Work required -
In your copy, repeat each record exactly and include no pictures.

Data listing -
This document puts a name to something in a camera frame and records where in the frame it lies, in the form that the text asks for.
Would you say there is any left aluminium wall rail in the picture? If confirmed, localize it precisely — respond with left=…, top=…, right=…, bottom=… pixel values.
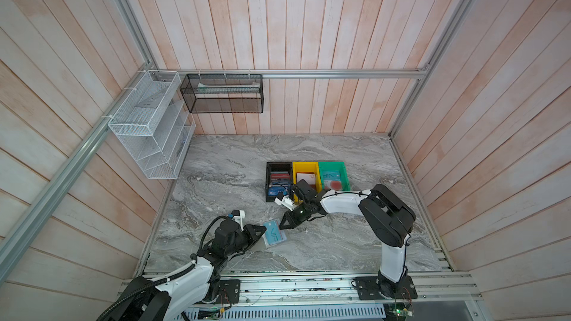
left=1, top=62, right=155, bottom=283

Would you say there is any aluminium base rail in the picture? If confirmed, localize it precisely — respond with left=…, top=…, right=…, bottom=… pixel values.
left=113, top=270, right=485, bottom=311

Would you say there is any white wire mesh shelf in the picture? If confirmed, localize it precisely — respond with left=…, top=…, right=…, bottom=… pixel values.
left=109, top=71, right=196, bottom=180

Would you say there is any white card in yellow bin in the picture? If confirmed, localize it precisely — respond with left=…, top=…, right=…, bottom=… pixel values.
left=296, top=172, right=316, bottom=185

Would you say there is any black corrugated cable conduit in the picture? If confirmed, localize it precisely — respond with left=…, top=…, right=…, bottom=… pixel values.
left=95, top=215, right=228, bottom=321

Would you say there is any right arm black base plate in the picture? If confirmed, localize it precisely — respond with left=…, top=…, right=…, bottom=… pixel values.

Result below -
This document puts a name to something in a camera frame and records where in the frame it lies, in the form that the text asks for.
Would you say there is any left aluminium wall rail in the picture? If confirmed, localize it precisely — respond with left=…, top=…, right=…, bottom=… pixel values.
left=1, top=62, right=155, bottom=283

Would you say there is any aluminium base rail in the picture? If confirmed, localize it precisely — respond with left=…, top=…, right=…, bottom=… pixel values.
left=113, top=270, right=485, bottom=311

Would you say there is any white wire mesh shelf in the picture? If confirmed, localize it precisely — respond with left=…, top=…, right=…, bottom=… pixel values.
left=109, top=71, right=196, bottom=180

Would you say there is any white card in yellow bin in the picture? If confirmed, localize it precisely — respond with left=…, top=…, right=…, bottom=… pixel values.
left=296, top=172, right=316, bottom=185

Would you say there is any black corrugated cable conduit in the picture? If confirmed, localize it precisely — respond with left=…, top=…, right=…, bottom=… pixel values.
left=95, top=215, right=228, bottom=321

Would you say there is any right arm black base plate in the picture? If confirmed, localize it precisely — respond with left=…, top=…, right=…, bottom=… pixel values.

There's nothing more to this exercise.